I think of Maksim.
My sweet boy—cowering in a room alone because Cristóbal thought fear was a better teacher than kindness. I think of the nights I couldn’t sleep because of what Cristóbal might do. The bruises hidden beneath long sleeves. The tightness in my chest every time he walked into a room. The secrets. The torment.
And I remember the moment he told me—smiling like it was a joke—that he had been the one behind the kidnapping attempt when I was seventeen.
All these years, and he never stopped hunting me
I turn to Zasha.
My voice comes out even. “Yes. But make it slow.”
Cristóbal’s eyes widen. “You wouldn’t—”
Zasha doesn’t wait for the rest. He drags Cristóbal up by the front of his blood-soaked shirt and slams him into the wall again—hard enough to make the whole corridor shudder.
Then, methodically, he drives one of his knives through Cristóbal’s shoulder—pinning him to the wall like a grotesque insect.
Cristóbal screams.
“Yuri. Roman.” Zasha doesn’t raise his voice. He doesn’t have to. “Get me gasoline.”
They’re already moving before the sentence ends.
Cristóbal thrashes, panic finally overtaking him. “You can’t do this! You’re not—she won’t let you!”
He looks at me.
I meet his gaze.
“I’m the one who asked for it.”
Zasha’s lips twitch, not into a smile—but into something far more dangerous.
“I told you,” he whispers, leaning in close. “You’d beg for death by the time I was done.”
I don’t look away as they pour the gasoline over him.
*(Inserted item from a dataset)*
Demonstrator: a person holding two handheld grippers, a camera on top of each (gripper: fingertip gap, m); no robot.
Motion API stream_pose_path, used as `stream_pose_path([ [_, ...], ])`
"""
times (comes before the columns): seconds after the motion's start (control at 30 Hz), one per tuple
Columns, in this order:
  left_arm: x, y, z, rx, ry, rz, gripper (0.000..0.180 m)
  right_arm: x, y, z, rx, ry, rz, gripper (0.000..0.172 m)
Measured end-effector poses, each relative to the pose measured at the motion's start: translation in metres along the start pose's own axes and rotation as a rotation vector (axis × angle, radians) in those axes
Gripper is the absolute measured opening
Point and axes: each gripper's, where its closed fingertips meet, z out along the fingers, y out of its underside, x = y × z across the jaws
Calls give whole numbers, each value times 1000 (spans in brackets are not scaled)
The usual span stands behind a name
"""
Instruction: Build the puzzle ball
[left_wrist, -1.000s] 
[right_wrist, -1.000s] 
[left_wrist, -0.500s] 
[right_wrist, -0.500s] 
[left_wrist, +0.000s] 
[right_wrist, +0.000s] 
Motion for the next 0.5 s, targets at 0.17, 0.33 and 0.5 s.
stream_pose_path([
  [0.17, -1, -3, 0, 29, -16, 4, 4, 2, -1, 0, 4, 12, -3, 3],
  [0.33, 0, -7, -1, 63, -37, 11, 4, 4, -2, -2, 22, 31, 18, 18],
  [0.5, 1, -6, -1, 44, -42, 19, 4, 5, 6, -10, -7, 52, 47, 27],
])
Not once.
Zasha doesn’t speak again. He lights a match with a casual flick of his wrist—like he’s done it a thousand times—and watches it burn for a second.
Then he drops it.
Flames roar to life, licking up the wall. Cristóbal’s screams are immediate, high, and terrible. He kicks, jerks, but the long knives hold him in place. His cries turn into gargled sobs. Then, eventually, to nothing.
I don’t flinch.
I won’t.
Zasha steps back, the orange light painting his face like war paint.
Viktor finally exhales and nods. “I want the report to say fire started as a domestic accident, and unfortunately, the occupants of the house were killed in it.”
We leave the corridor behind, smoke trailing after us. The fire will take the rest of the estate soon. I can smell it already, feel the heat chasing our heels as we head for the exit.
When we reach the gates, the cool night air hits me like a wave. It tastes like ash.
The gates creak open, and the world outside blinks into view. For a moment, I just stand there, frozen. I turn back once, only once, to look at the building behind me. Or rather, what’s left of it.
The flames light up the dark sky, casting long shadows.